» **Exercise objective**:
Return, from the data below, each line that contains the word "paper".

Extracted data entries
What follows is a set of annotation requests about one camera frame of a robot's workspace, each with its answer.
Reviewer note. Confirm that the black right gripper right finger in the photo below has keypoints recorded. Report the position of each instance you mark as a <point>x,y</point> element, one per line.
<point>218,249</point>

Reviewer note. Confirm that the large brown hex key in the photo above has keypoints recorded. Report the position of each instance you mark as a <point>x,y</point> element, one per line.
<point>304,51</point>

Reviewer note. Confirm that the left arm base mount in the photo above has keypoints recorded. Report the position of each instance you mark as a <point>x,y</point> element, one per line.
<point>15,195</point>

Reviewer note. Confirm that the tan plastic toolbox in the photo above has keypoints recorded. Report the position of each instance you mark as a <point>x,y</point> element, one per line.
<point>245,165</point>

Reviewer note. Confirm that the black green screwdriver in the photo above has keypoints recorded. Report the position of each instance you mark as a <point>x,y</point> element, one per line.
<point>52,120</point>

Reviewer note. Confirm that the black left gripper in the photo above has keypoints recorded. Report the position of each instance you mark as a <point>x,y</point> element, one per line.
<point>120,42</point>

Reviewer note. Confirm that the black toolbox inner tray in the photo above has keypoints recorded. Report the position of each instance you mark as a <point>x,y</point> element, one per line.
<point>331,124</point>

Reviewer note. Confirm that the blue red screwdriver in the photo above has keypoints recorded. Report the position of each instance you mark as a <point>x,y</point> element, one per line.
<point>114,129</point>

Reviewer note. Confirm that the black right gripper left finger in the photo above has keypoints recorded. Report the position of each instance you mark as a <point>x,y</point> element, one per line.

* * *

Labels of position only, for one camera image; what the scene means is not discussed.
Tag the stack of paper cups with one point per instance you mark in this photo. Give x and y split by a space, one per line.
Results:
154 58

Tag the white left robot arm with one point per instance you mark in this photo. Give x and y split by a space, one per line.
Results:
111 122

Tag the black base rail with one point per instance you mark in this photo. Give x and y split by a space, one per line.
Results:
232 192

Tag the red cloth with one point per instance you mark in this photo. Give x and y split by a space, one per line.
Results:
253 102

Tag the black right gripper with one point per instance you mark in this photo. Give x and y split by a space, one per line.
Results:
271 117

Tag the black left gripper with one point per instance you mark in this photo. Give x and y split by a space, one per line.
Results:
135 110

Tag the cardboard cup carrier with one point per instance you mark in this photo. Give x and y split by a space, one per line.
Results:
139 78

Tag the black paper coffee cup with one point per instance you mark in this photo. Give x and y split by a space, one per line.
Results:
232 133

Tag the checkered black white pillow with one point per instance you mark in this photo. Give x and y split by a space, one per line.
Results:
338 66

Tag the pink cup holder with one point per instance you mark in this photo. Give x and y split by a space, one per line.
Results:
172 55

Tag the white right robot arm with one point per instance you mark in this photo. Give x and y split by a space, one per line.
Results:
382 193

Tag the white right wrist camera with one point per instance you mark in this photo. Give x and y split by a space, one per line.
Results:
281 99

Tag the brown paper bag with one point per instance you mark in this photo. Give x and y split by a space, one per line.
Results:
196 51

» **Result**:
Tag the stack of paper cups with one point per instance you mark in this photo. Give x and y split by a space, one per line.
Tag the black paper coffee cup with one point per instance you mark in this photo. Give x and y split by a space, one per line.
Tag the brown paper bag with one point per instance you mark in this photo. Give x and y split by a space, one per line.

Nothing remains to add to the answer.